→ **INFORMATION SUPPLIED**:
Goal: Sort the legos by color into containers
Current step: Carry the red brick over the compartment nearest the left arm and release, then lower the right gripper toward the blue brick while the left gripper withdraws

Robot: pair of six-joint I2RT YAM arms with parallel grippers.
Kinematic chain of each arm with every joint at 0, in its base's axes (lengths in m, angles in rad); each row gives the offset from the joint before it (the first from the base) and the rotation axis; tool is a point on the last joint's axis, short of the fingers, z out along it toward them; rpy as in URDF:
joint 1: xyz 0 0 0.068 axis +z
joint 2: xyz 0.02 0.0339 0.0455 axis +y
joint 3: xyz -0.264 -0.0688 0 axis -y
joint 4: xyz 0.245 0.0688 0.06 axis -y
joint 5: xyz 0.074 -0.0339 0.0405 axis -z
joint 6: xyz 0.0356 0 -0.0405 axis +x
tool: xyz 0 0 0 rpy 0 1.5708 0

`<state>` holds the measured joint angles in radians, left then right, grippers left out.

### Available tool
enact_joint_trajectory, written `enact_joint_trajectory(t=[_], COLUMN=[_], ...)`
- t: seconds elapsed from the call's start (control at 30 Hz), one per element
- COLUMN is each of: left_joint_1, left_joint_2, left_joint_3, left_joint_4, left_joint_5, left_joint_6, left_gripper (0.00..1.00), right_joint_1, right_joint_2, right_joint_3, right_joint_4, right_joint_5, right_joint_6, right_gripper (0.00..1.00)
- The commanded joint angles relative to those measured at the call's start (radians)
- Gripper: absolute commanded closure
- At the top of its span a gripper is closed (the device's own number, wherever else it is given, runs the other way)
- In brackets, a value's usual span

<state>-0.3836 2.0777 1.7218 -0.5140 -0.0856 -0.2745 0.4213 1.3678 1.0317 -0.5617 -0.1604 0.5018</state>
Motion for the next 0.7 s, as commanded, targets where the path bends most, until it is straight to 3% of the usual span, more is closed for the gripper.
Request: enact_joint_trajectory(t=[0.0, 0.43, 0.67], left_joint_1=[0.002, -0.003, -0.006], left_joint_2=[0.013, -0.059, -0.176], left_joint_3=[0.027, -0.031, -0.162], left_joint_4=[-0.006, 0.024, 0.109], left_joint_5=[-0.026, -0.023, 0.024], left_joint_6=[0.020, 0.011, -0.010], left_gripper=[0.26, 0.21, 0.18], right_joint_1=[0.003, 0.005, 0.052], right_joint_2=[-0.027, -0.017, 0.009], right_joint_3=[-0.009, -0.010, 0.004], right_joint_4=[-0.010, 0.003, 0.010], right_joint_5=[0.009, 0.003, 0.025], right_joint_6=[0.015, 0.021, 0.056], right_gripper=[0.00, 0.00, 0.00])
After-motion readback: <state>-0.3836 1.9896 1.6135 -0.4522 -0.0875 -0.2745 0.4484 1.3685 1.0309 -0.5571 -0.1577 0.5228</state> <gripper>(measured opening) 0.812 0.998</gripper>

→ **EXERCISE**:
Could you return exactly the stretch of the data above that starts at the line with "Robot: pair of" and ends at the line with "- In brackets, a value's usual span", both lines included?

→ **OUTPUT OF THE EXERCISE**:
Robot: pair of six-joint I2RT YAM arms with parallel grippers.
Kinematic chain of each arm with every joint at 0, in its base's axes (lengths in m, angles in rad); each row gives the offset from the joint before it (the first from the base) and the rotation axis; tool is a point on the last joint's axis, short of the fingers, z out along it toward them; rpy as in URDF:
joint 1: xyz 0 0 0.068 axis +z
joint 2: xyz 0.02 0.0339 0.0455 axis +y
joint 3: xyz -0.264 -0.0688 0 axis -y
joint 4: xyz 0.245 0.0688 0.06 axis -y
joint 5: xyz 0.074 -0.0339 0.0405 axis -z
joint 6: xyz 0.0356 0 -0.0405 axis +x
tool: xyz 0 0 0 rpy 0 1.5708 0

`<state>` holds the measured joint angles in radians, left then right, grippers left out.

### Available tool
enact_joint_trajectory, written `enact_joint_trajectory(t=[_], COLUMN=[_], ...)`
- t: seconds elapsed from the call's start (control at 30 Hz), one per element
- COLUMN is each of: left_joint_1, left_joint_2, left_joint_3, left_joint_4, left_joint_5, left_joint_6, left_gripper (0.00..1.00), right_joint_1, right_joint_2, right_joint_3, right_joint_4, right_joint_5, right_joint_6, right_gripper (0.00..1.00)
- The commanded joint angles relative to those measured at the call's start (radians)
- Gripper: absolute commanded closure
- At the top of its span a gripper is closed (the device's own number, wherever else it is given, runs the other way)
- In brackets, a value's usual span

This exercise is complete.